Java's Situation at the Time
Why didn't Java coroutines appear back then? Behind this lay heavy historical and technical baggage. From its inception, Java made a far-reaching design decision: to bind java.lang.Thread one-to-one with operating system kernel threads. This model provided excellent stability and a simple mental model for concurrency at the time, but it also meant that Java's entire concurrency ecosystem—including the memory model, the synchronized keyword, and JNI (Java Native Interface)—was built around these heavyweight kernel threads.
Introducing lightweight user-space coroutines on top of this foundation was equivalent to performing "open-heart surgery" on the JVM. It required rewriting the scheduler, overhauling memory management, and handling interactions with native code—a massive engineering undertaking. The Java community's pursuit of extreme stability and backward compatibility also meant that such a fundamental change had to undergo years of cautious research and development, which eventually became Project Loom.
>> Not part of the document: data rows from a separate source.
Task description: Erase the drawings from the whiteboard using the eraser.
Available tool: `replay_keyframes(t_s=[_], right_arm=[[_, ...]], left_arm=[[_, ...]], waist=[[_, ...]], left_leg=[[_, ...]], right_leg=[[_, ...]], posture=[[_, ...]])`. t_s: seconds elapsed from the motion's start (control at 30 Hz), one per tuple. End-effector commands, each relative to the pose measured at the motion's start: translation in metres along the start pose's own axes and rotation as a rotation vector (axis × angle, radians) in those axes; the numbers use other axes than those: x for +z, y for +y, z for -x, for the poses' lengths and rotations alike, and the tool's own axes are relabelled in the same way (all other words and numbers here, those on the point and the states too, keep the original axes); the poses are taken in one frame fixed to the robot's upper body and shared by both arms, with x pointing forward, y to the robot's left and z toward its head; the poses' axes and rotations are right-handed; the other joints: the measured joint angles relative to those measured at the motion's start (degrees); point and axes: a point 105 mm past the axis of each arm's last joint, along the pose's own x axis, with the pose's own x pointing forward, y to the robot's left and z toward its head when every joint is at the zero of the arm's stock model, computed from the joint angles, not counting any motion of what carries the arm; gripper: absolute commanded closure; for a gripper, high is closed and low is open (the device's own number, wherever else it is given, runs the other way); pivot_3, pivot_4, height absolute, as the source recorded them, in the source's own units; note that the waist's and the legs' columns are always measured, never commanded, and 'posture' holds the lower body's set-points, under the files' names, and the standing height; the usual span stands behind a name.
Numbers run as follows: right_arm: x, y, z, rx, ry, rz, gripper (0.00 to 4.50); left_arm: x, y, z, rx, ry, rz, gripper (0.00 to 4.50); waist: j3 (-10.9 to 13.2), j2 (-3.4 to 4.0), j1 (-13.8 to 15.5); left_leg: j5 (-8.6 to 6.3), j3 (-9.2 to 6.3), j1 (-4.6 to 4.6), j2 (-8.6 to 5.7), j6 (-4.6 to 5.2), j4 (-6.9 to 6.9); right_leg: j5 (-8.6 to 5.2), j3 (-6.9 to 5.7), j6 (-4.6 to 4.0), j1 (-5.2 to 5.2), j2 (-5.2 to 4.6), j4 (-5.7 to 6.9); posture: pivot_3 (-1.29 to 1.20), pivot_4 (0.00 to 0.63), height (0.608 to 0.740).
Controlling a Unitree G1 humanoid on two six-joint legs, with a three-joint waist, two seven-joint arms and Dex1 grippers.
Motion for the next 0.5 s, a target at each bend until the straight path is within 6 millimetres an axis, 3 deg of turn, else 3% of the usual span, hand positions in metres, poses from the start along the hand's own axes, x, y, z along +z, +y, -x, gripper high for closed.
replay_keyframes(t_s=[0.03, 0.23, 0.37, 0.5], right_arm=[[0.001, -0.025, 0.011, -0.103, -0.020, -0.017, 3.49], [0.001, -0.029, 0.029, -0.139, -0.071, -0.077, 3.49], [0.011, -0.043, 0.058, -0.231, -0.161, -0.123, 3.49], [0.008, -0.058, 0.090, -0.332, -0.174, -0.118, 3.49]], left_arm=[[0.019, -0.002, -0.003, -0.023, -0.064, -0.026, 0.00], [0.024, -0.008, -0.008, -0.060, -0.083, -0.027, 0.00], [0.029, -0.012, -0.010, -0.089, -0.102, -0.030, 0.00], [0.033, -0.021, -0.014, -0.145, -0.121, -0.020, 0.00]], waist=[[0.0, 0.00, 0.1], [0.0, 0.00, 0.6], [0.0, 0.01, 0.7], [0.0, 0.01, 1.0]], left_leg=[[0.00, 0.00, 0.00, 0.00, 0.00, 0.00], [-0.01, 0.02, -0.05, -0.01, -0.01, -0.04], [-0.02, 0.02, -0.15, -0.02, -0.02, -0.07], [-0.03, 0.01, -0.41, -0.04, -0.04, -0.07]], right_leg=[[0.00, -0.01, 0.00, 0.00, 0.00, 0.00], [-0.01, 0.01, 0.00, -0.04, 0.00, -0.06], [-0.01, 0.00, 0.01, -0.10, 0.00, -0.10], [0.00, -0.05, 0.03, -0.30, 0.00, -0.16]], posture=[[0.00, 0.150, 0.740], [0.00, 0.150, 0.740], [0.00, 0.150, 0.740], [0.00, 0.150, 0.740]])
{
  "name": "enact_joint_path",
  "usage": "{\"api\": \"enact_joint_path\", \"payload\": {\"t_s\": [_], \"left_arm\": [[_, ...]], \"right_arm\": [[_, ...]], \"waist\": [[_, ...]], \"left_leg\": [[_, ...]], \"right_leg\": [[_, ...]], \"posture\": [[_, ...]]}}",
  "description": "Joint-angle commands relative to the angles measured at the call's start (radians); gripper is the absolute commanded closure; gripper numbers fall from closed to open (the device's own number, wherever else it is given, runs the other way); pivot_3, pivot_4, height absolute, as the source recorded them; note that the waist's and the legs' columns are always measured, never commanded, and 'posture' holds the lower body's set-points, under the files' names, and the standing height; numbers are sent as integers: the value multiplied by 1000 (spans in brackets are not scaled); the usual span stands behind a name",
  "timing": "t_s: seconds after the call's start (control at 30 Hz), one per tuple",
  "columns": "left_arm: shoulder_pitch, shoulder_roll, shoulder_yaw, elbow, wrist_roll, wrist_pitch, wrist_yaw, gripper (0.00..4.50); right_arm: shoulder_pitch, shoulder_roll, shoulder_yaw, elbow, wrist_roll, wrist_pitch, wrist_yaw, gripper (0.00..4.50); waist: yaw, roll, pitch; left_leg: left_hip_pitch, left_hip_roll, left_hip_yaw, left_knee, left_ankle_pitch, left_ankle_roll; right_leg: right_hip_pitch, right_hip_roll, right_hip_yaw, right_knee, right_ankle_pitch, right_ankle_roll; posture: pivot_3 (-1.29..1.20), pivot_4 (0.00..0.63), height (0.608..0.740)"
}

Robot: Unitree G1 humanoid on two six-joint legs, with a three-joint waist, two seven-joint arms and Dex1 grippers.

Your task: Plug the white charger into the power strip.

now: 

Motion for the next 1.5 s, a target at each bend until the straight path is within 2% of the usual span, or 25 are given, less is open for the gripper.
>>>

The lack of language-level coroutine support left Java developers in a painful dilemma:
- A. Simple but Inefficient: Stick with Spring MVC. The code is simple, but the application's performance ceiling is low.
- B. Efficient but Complex: Embrace Spring WebFlux. It supports high concurrency, but you must endure all the complexity of reactive programming.
This was Java's biggest pain point at the time, leading many systems to seek solutions outside of Java.
Looking Back at History, Moving Toward the Future
Now, we can answer the original question.
WebFlux chose reactive programming not because it was the ultimate goal of programming, but because at that specific point in history, it was the only viable path for the Spring team to achieve high-efficiency concurrency. It was a brilliant, yet compromise-filled solution designed under the constraints of limited platform capabilities.
As the wheels of history turned, Java finally delivered its own answer: Virtual Threads in Java 21.
Java's Virtual Threads are very similar to Goroutines. Their arrival allows traditional Spring MVC applications to gain massive concurrency capabilities almost "for free" with just a configuration toggle, without major code changes. From the JVM level, it fundamentally resolves the core conflict that plagued Java developers for nearly a decade.
This inversely proves our point. When a language fixes its own shortcomings, the necessity of framework-level workarounds diminishes. Spring WebFlux will eventually return to the domains it should focus on: true stream processing and event-driven architectures.
For the vast majority of Java developers, the era of struggling to choose between simplicity and efficiency is over.